**Dataset excerpts**.
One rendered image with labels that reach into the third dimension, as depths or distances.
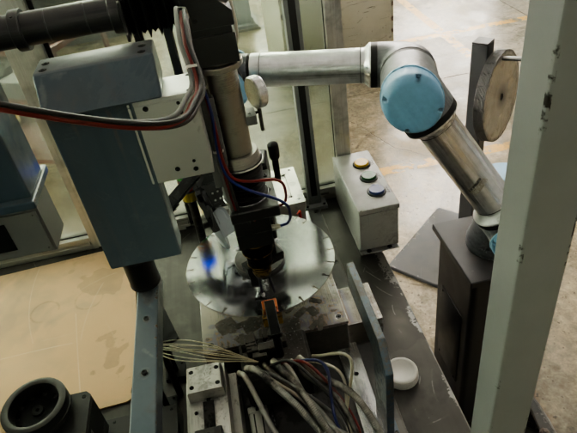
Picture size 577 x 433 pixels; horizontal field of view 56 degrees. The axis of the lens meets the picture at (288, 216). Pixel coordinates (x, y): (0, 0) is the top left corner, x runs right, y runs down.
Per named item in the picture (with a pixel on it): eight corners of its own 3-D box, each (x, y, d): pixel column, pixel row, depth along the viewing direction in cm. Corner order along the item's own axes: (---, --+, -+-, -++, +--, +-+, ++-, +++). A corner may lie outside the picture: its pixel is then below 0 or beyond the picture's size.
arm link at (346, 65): (434, 26, 118) (213, 38, 125) (439, 45, 109) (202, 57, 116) (430, 76, 125) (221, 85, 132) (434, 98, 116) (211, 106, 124)
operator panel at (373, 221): (335, 198, 170) (331, 157, 161) (369, 191, 171) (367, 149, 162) (361, 255, 148) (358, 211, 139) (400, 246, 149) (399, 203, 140)
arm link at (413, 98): (542, 211, 131) (417, 33, 108) (559, 253, 119) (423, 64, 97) (495, 234, 137) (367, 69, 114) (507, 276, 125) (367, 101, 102)
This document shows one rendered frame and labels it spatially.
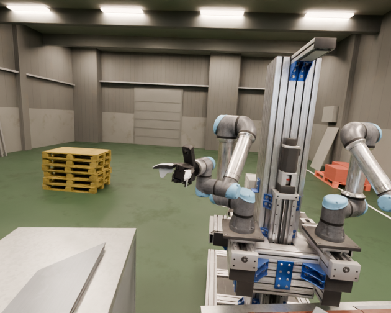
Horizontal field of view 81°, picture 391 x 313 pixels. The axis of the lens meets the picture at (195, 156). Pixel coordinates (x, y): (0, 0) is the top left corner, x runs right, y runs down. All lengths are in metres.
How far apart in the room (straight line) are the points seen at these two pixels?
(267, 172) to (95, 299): 1.08
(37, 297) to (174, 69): 11.90
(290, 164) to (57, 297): 1.21
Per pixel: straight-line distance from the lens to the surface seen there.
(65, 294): 0.98
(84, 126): 13.41
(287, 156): 1.41
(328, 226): 1.51
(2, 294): 1.10
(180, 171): 0.95
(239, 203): 1.33
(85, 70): 13.43
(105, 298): 0.96
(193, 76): 12.25
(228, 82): 11.75
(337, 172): 7.10
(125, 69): 13.12
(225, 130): 1.29
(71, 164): 5.26
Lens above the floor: 1.67
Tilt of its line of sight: 10 degrees down
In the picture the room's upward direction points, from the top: 3 degrees clockwise
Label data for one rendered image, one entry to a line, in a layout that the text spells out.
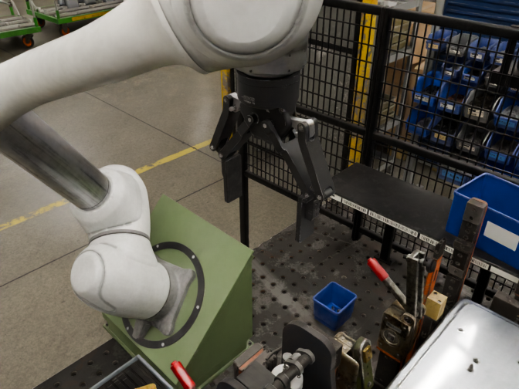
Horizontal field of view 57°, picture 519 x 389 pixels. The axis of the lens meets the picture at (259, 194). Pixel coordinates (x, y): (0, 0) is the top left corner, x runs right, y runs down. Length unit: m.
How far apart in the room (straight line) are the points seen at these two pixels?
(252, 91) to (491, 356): 0.83
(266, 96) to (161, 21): 0.21
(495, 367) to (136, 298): 0.81
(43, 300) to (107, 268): 1.70
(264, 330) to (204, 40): 1.26
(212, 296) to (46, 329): 1.53
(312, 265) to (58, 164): 1.00
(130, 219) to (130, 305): 0.21
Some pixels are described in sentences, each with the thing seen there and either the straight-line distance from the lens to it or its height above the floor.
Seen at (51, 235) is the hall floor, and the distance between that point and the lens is 3.28.
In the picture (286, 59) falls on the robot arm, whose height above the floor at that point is 1.69.
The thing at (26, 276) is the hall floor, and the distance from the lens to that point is 3.02.
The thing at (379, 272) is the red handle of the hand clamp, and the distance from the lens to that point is 1.10.
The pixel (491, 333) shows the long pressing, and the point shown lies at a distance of 1.23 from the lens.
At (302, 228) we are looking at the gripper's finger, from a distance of 0.62.
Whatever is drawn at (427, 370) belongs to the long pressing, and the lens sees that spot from 1.11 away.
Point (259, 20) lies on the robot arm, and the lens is 0.32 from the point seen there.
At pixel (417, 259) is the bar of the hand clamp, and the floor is 1.22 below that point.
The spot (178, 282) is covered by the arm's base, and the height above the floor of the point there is 0.96.
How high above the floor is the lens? 1.84
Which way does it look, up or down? 33 degrees down
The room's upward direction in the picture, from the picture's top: straight up
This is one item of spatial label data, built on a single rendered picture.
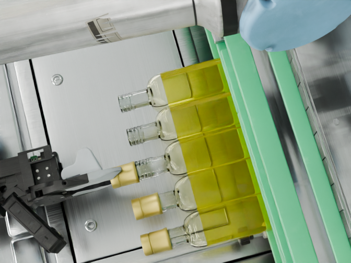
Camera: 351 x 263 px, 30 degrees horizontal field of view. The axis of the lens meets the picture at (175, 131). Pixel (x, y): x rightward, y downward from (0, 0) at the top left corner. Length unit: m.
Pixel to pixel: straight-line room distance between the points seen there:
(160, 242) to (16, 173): 0.25
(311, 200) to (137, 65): 0.48
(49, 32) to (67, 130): 0.65
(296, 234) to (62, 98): 0.54
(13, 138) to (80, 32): 0.67
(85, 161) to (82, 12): 0.49
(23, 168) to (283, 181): 0.40
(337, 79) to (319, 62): 0.03
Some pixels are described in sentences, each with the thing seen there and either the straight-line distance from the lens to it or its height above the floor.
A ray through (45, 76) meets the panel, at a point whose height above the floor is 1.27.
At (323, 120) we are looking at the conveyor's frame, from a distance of 0.93.
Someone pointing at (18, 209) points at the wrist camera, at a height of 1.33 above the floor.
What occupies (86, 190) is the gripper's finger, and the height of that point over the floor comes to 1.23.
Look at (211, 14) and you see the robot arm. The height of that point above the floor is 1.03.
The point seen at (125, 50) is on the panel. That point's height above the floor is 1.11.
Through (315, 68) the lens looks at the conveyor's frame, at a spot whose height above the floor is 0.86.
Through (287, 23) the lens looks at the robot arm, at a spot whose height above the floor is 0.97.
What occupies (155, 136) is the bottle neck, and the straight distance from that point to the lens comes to 1.06.
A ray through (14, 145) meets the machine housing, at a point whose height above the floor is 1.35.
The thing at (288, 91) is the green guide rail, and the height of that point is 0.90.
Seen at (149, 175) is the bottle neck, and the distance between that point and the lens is 1.04.
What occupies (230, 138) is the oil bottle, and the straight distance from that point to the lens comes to 1.04.
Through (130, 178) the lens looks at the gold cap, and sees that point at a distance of 1.04.
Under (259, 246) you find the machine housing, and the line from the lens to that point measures 1.19.
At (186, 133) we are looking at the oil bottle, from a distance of 1.04.
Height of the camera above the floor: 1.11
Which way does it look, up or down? 3 degrees down
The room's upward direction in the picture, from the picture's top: 105 degrees counter-clockwise
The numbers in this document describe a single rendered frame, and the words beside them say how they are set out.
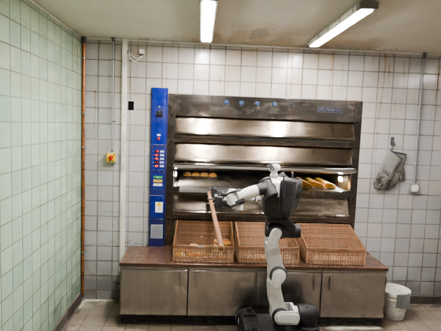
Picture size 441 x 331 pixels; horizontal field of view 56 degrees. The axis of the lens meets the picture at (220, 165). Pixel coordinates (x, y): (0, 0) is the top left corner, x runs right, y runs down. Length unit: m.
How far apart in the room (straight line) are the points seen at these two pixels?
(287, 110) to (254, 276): 1.64
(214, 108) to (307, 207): 1.38
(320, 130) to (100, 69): 2.24
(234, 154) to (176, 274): 1.29
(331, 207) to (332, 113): 0.95
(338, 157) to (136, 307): 2.42
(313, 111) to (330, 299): 1.80
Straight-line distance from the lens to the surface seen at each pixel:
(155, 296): 3.93
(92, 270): 4.53
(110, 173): 4.27
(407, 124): 4.64
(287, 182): 3.26
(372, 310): 4.28
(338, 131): 4.37
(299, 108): 4.28
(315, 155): 4.32
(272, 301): 3.59
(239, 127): 4.17
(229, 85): 4.17
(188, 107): 4.16
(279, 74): 4.24
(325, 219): 4.45
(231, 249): 3.82
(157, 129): 4.14
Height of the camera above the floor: 1.82
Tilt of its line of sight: 6 degrees down
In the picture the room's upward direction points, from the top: 2 degrees clockwise
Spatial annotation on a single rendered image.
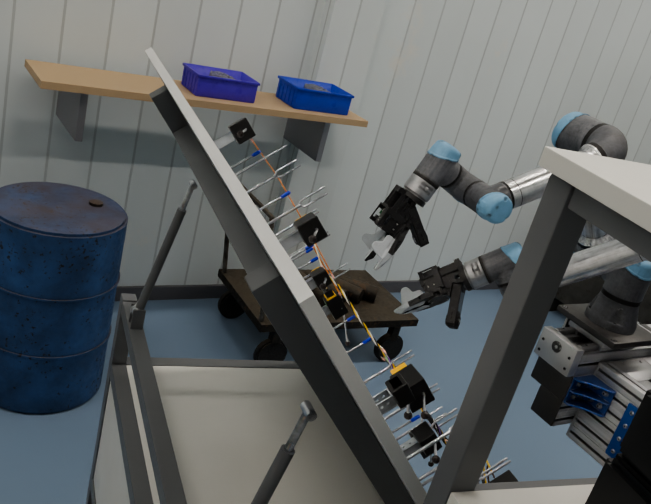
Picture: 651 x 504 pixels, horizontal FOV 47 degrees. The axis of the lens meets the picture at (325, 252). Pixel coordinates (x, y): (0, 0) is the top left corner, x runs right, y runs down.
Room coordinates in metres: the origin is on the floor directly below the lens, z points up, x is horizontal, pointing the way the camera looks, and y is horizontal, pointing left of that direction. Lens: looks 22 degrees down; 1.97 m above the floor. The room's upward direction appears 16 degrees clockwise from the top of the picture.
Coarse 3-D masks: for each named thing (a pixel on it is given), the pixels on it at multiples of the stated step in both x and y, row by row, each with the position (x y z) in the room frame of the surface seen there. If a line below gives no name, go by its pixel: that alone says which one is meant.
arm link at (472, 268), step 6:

**What you are asked to do**. Without any picture, return exactly the lines of the records above from the first through the line that contains "This document shows".

**Response**.
One rendered image with labels that reach into the third dimension, as depths or distances.
Picture size 577 x 433 pixels; horizontal field of view 56 degrees. The axis of the lens meets the picture at (288, 216). Pixel coordinates (x, y): (0, 0) is the top left corner, x runs right, y runs down.
Per named item in the picture (with a pixel on it): eight corners of its own 3-D box, each (x, y, d): pixel column, pixel row, depth along the viewing direction in cm. Corner order along the item's own axes: (---, --+, -+-, -++, +--, +-+, ++-, +++). A corner may lie outside the picture: its pixel is then below 0 or beyond the picture's size.
arm link at (346, 65): (434, 26, 118) (213, 38, 125) (439, 45, 109) (202, 57, 116) (430, 76, 125) (221, 85, 132) (434, 98, 116) (211, 106, 124)
operator panel at (373, 221): (335, 198, 170) (331, 157, 161) (369, 191, 171) (367, 149, 162) (361, 255, 148) (358, 211, 139) (400, 246, 149) (399, 203, 140)
arm link at (413, 98): (542, 211, 131) (417, 33, 108) (559, 253, 119) (423, 64, 97) (495, 234, 137) (367, 69, 114) (507, 276, 125) (367, 101, 102)
This document shows one rendered frame and labels it spatially.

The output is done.